§ **Provided records**:

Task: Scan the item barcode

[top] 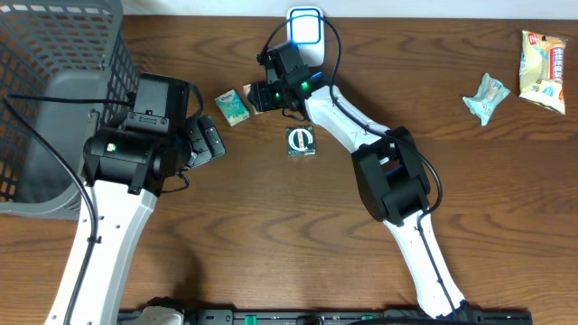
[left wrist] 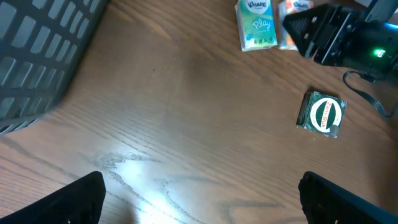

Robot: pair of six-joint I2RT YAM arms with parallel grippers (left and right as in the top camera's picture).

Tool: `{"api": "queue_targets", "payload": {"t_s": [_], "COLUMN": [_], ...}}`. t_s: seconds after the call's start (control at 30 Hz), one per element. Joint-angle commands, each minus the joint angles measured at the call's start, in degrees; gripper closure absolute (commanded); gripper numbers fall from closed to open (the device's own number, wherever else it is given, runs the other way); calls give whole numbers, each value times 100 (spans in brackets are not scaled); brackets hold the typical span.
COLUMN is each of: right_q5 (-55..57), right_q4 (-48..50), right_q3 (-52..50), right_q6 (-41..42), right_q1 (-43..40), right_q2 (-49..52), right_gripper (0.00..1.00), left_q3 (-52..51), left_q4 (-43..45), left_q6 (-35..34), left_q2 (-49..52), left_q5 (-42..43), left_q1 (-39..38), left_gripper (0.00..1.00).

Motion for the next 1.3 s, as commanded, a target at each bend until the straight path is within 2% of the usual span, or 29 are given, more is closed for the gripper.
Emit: {"api": "queue_targets", "payload": {"t_s": [0.0, 0.23, 0.33, 0.47, 0.57, 0.63, 0.77, 0.87, 0.97, 1.1, 1.17, 1.27], "right_q5": [833, 1547, 1716, 2498, 3104, 3152, 2747, 1917, 1480, 2072, 2490, 3084], "right_q4": [-236, -1550, -2380, -3617, -4315, -4583, -4719, -4568, -4450, -4155, -3985, -3696], "right_q3": [7, 7, 7, 7, 7, 7, 7, 9, 2, 2, 2, 0], "right_q6": [59, -245, -778, -1049, -1051, -1095, -1095, -1128, -1641, -1801, -1797, -1773], "right_q1": [-28, -264, -407, -612, -804, -927, -1010, -929, -789, -459, -293, -68], "right_q2": [33, -627, -997, -1316, -1368, -1368, -1401, -1421, -1412, -1412, -1408, -1373], "right_gripper": [52, 55, 55, 64, 55, 53, 50, 47, 42, 41, 44, 45], "left_q3": [20, 20, 20, 20, 20, 20, 20, 20, 20, 20, 20, 20], "left_q4": [-20, -20, -20, -20, -20, -20, -20, -20, -20, -20, -20, -20], "left_q6": [-7, -7, -7, -7, -7, -7, -7, -7, -7, -7, -7, -7], "left_q2": [-20, -20, -20, -20, -20, -20, -20, -20, -20, -20, -20, -20], "left_q5": [-55, -55, -55, -55, -55, -55, -55, -55, -55, -55, -55, -55], "left_q1": [24, 24, 24, 24, 24, 24, 24, 24, 24, 24, 24, 24], "left_gripper": [2, 2, 2, 2, 2, 2, 2, 2, 2, 2, 2, 3]}}
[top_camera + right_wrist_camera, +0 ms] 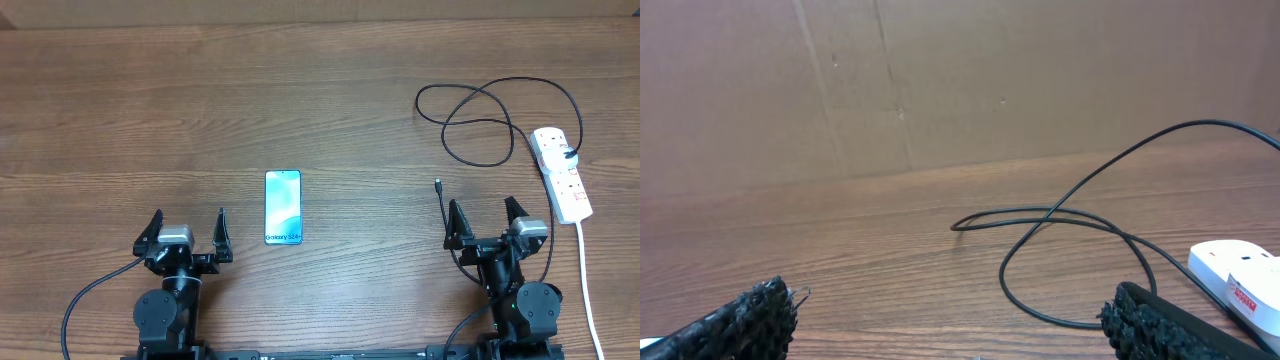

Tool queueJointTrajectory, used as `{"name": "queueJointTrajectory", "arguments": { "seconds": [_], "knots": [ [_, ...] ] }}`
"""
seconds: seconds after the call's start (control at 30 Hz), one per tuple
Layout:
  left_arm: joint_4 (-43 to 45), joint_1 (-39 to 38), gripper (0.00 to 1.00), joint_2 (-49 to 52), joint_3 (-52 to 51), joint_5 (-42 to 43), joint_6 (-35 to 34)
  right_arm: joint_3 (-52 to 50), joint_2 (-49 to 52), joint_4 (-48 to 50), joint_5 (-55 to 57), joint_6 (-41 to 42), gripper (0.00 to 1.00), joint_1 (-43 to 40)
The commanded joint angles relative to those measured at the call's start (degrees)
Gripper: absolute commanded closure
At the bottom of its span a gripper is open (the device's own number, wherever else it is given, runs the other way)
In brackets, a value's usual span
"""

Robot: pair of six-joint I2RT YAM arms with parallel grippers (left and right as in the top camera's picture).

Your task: Plug charger to phone and switch on socket

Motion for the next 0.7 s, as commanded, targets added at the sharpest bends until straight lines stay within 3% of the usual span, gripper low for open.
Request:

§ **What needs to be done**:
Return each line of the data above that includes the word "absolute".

§ **Expected answer**:
Tool: `{"api": "queue_targets", "payload": {"t_s": [_], "COLUMN": [_], ...}}`. t_s: seconds after the call's start (control at 30 Hz), one per element. Joint-angle commands, each minus the joint angles measured at the call's start, in degrees; gripper closure absolute (commanded); gripper numbers fall from closed to open (the device's own number, wherever else it is given, runs the other way); calls give whole numbers, each value times 100 (spans in brackets are not scaled); brackets hold the typical span.
Gripper: absolute commanded closure

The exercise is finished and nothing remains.